The entries below should be quoted exactly, with no pictures carried over.

*** INFORMATION ***

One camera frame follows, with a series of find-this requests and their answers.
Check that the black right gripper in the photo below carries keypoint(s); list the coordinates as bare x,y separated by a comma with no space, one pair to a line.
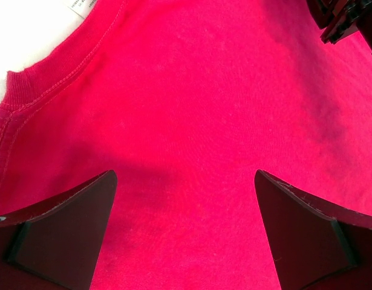
339,19

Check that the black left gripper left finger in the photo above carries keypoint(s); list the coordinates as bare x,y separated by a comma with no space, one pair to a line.
55,243

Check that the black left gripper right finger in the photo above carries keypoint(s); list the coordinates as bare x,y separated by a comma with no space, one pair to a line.
315,244

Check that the magenta t shirt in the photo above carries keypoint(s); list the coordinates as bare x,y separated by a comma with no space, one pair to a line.
185,101

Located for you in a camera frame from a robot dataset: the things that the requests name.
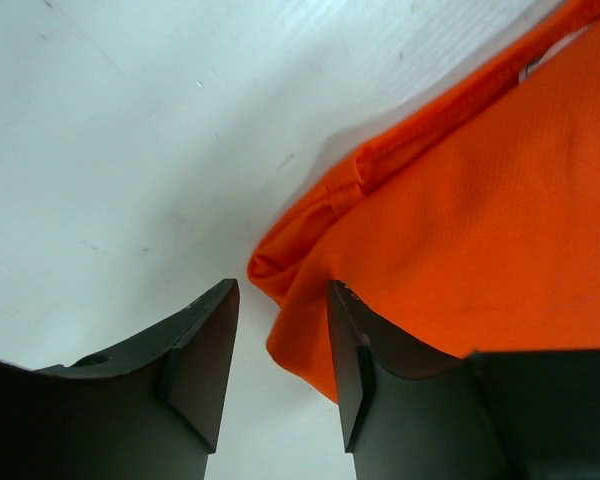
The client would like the orange t shirt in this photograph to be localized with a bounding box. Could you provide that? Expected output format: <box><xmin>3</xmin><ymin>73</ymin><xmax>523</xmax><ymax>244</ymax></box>
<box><xmin>247</xmin><ymin>1</ymin><xmax>600</xmax><ymax>399</ymax></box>

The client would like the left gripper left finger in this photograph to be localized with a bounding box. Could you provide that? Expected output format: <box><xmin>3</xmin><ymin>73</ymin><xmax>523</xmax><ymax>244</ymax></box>
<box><xmin>0</xmin><ymin>279</ymin><xmax>240</xmax><ymax>479</ymax></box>

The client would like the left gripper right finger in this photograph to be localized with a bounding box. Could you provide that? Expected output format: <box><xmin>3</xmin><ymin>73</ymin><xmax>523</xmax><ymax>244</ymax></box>
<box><xmin>328</xmin><ymin>281</ymin><xmax>600</xmax><ymax>479</ymax></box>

*** End of INFORMATION ***

RESPONSE TO THIS EXERCISE:
One camera frame follows, with a series of find-this requests and their answers.
Check that the black right gripper in the photo below carries keypoint(s); list the coordinates as bare x,y separated by a comma with no space, one pair to a line.
339,19

Check that the black left gripper left finger in the photo above carries keypoint(s); list the coordinates as bare x,y separated by a comma with no space, one pair to a line.
55,243

Check that the black left gripper right finger in the photo above carries keypoint(s); list the coordinates as bare x,y separated by a comma with no space, one pair to a line.
315,244

Check that the magenta t shirt in the photo above carries keypoint(s); list the coordinates as bare x,y separated by a comma with no space, one pair to a line.
185,101

Located for you in a camera frame from a robot dataset: the things that the requests name.
The client would like the orange t shirt in this photograph to be localized with a bounding box. Could you provide that? Expected output format: <box><xmin>3</xmin><ymin>73</ymin><xmax>523</xmax><ymax>244</ymax></box>
<box><xmin>247</xmin><ymin>1</ymin><xmax>600</xmax><ymax>399</ymax></box>

The client would like the left gripper left finger in this photograph to be localized with a bounding box. Could you provide that? Expected output format: <box><xmin>3</xmin><ymin>73</ymin><xmax>523</xmax><ymax>244</ymax></box>
<box><xmin>0</xmin><ymin>279</ymin><xmax>240</xmax><ymax>479</ymax></box>

The client would like the left gripper right finger in this photograph to be localized with a bounding box. Could you provide that? Expected output format: <box><xmin>3</xmin><ymin>73</ymin><xmax>523</xmax><ymax>244</ymax></box>
<box><xmin>328</xmin><ymin>281</ymin><xmax>600</xmax><ymax>479</ymax></box>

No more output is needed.